MORRISVILLE, N.C.--(BUSINESS WIRE)--Orphazyme A/S (ticker: ORPHA.CO), a biopharmaceutical company dedicated to developing treatments for patients living with rare diseases, recently announced the completion of enrollment to its phase 3 trial of arimoclomol in amyotrophic lateral sclerosis (ALS). Worldwide Clinical Trials, Inc. (Worldwide), an award-winning, full-service, midsize, global contract research organization (CRO), was selected as Orphazyme’s CRO partner in Q4 2017 because of the company’s expertise in central nervous system (CNS) and rare disease clinical trials. The collaboration has since been further extended by the award of the open-label extension trial.
For more information, please view Orphazyme’s recent announcement here.
ORARIALS-01 is a multi-center, randomized, double-blind, placebo-controlled, parallel-group trial, which evaluates the efficacy and safety of arimoclomol over a 76-week treatment period. Patients diagnosed with ALS who had first appearance of symptoms (weakness) within the previous 18 months were eligible for screening. Following confirmation of eligibility during the screening/baseline period (Day -28 to Day 1), 245 subjects were randomized in a 2:1 ratio to receive either arimoclomol or placebo orally.

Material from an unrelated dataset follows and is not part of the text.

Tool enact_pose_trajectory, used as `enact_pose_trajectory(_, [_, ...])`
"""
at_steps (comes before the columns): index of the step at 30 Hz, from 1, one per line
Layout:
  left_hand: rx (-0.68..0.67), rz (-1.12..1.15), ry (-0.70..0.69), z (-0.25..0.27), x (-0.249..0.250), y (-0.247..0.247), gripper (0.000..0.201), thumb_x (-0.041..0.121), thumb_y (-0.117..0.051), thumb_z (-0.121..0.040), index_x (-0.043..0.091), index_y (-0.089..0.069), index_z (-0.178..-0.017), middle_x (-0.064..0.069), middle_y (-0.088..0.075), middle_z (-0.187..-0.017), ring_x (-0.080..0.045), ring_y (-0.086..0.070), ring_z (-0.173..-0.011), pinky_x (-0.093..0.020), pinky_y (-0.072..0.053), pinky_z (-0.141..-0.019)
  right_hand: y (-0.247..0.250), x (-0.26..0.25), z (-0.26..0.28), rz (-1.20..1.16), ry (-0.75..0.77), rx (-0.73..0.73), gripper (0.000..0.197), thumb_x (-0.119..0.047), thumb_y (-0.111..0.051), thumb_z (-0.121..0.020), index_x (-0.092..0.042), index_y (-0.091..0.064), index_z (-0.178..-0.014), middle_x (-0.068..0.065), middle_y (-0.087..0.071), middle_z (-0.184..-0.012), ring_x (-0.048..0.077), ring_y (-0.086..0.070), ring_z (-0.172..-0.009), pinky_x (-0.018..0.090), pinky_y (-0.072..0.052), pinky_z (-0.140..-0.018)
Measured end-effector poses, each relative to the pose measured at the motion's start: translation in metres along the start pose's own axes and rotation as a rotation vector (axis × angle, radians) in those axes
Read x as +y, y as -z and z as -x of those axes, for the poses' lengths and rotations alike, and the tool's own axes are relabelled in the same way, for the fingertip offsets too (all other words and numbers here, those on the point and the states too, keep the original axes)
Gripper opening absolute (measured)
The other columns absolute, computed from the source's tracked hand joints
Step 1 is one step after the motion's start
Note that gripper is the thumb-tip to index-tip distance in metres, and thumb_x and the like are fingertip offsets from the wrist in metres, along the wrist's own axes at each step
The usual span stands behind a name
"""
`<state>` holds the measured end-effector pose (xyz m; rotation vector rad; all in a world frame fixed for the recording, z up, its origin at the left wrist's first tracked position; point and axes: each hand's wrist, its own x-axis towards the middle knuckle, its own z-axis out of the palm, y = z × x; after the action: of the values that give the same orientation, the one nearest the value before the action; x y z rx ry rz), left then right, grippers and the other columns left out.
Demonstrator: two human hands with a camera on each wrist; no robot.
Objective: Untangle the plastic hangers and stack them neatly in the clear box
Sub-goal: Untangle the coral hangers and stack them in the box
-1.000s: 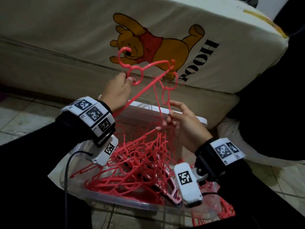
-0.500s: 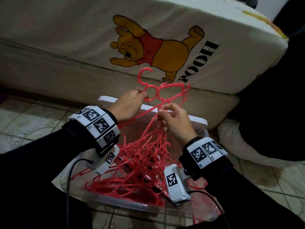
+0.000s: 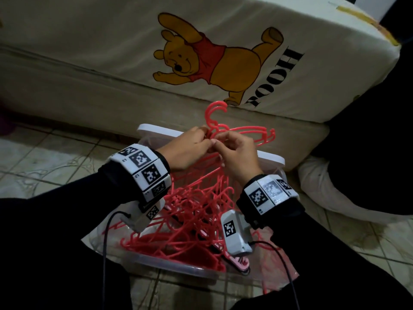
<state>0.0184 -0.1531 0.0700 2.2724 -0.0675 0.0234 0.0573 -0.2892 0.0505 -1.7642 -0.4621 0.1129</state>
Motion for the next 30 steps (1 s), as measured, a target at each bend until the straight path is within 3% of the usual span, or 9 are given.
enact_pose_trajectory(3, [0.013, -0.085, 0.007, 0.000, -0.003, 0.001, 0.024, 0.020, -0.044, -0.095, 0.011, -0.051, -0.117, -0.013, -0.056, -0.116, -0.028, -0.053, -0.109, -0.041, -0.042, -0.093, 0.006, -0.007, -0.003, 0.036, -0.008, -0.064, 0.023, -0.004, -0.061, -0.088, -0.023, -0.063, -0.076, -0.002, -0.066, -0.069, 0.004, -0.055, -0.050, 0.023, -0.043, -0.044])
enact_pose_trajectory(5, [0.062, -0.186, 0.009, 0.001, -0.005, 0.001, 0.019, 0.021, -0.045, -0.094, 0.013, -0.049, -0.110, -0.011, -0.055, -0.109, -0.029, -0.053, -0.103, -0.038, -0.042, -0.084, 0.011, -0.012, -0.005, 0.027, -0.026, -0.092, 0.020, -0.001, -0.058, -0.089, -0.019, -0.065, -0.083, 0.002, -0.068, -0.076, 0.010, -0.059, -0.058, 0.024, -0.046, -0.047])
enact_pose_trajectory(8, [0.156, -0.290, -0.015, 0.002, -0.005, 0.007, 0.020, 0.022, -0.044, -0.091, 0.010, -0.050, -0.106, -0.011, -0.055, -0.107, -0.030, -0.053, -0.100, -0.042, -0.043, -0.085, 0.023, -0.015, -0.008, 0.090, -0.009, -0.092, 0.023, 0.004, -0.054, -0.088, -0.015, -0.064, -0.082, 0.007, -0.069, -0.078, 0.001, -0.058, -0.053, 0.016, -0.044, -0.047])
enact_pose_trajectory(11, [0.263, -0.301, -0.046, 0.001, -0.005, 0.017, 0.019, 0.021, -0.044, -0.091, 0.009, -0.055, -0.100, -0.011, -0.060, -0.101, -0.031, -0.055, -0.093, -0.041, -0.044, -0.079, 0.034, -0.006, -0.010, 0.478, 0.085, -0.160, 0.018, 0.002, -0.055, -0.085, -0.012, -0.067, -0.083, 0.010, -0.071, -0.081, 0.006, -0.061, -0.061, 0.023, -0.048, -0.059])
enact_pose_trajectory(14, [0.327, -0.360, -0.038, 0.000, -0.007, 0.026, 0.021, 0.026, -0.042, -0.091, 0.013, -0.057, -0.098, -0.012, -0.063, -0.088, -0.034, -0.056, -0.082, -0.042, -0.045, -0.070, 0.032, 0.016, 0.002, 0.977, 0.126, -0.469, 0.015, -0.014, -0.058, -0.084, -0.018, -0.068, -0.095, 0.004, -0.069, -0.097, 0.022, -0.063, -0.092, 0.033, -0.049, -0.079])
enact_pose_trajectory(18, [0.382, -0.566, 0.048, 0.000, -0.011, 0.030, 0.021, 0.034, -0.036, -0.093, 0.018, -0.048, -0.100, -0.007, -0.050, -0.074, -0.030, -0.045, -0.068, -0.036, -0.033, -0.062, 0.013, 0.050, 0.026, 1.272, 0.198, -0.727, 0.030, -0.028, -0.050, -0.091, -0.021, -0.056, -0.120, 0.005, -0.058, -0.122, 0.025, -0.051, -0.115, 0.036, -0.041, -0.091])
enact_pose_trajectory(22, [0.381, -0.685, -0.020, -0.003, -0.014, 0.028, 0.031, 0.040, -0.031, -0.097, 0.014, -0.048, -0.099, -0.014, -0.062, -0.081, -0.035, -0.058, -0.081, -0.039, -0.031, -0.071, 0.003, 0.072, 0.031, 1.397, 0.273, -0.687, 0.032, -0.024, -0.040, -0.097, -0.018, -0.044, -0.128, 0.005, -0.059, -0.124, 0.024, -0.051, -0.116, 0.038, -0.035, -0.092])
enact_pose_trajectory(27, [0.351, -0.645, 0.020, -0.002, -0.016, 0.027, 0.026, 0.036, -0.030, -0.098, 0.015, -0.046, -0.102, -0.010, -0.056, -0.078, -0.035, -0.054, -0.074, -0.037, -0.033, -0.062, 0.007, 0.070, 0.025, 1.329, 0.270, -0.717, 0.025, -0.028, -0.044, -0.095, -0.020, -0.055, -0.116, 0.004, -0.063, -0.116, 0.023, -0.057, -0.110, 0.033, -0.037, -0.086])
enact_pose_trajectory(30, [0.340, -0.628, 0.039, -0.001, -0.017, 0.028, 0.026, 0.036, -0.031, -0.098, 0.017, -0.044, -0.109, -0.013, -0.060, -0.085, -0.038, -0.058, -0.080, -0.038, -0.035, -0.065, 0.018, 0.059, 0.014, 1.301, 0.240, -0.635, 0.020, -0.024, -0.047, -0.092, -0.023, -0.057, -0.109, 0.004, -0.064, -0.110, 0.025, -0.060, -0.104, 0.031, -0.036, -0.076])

The first patient was enrolled into this trial on August 10, 2018, (see announcement here). Recruitment was completed in 11 months from 30 centers located in North America and Europe.
About Worldwide Clinical Trials
Worldwide Clinical Trials employs more than 1,600 professionals around the world, with offices in North and South America, Eastern and Western Europe, Russia, and Asia. Founded by physicians committed to advancing medical science, Worldwide is out to change how the world experiences CROs – in the best possible way. From early phase and bioanalytical sciences through late phase, post-approval and real-world evidence, we provide world-class, full-service drug development services.
With infrastructure and talent spanning 60 countries, we execute predictable, successful studies with operational excellence across a range of therapeutic areas, including central nervous system, cardiovascular, metabolic, immune-mediated inflammatory disorders (IMID), oncology and rare diseases. We never compromise on science or safety. We’re never satisfied with the status quo. We’re the Cure for the Common CRO. For more information, please visit http://www.worldwide.com.
About Orphazyme A/S
Orphazyme is a biopharmaceutical company focused on bringing novel treatments to patients living with life-threatening or debilitating rare diseases. Our research focuses on developing therapies for diseases caused by misfolding of proteins and lysosomal dysfunction. Arimoclomol, the company’s lead candidate, is in clinical development for four orphan diseases: Niemann-Pick disease Type C, Gaucher disease, sporadic inclusion body myositis, and amyotrophic lateral sclerosis. The Denmark-based company is listed on Nasdaq Copenhagen (ORPHA.CO). For more information, please visit www.orphazyme.com.
About Amyotrophic Lateral Sclerosis (ALS).
Amyotrophic lateral sclerosis (ALS) is a rare, rapidly progressive, and always fatal neurodegenerative disease. Protein misfolding and aggregation in motor neurons are important contributors to the disease process, which ultimately leads to paralysis of skeletal muscles as well as the muscles that enable breathing. The patient population in Europe and the United States is estimated to be approximately 50,000 patients. Currently, there are only limited treatment options available.
Arimoclomol is an investigational drug candidate that amplifies the production of heat-shock proteins (HSPs). HSPs can rescue defective misfolded proteins, clear protein aggregates, and improve the function of lysosomes. Arimoclomol is administered orally, crosses the blood brain barrier, and has been studied in seven phase 1 and three phase 2 trials. Arimoclomol is in clinical development for NPC, Gaucher disease, sIBM, and ALS. Arimoclomol has been granted Orphan Drug Designation (EU and USA) for the treatment of ALS.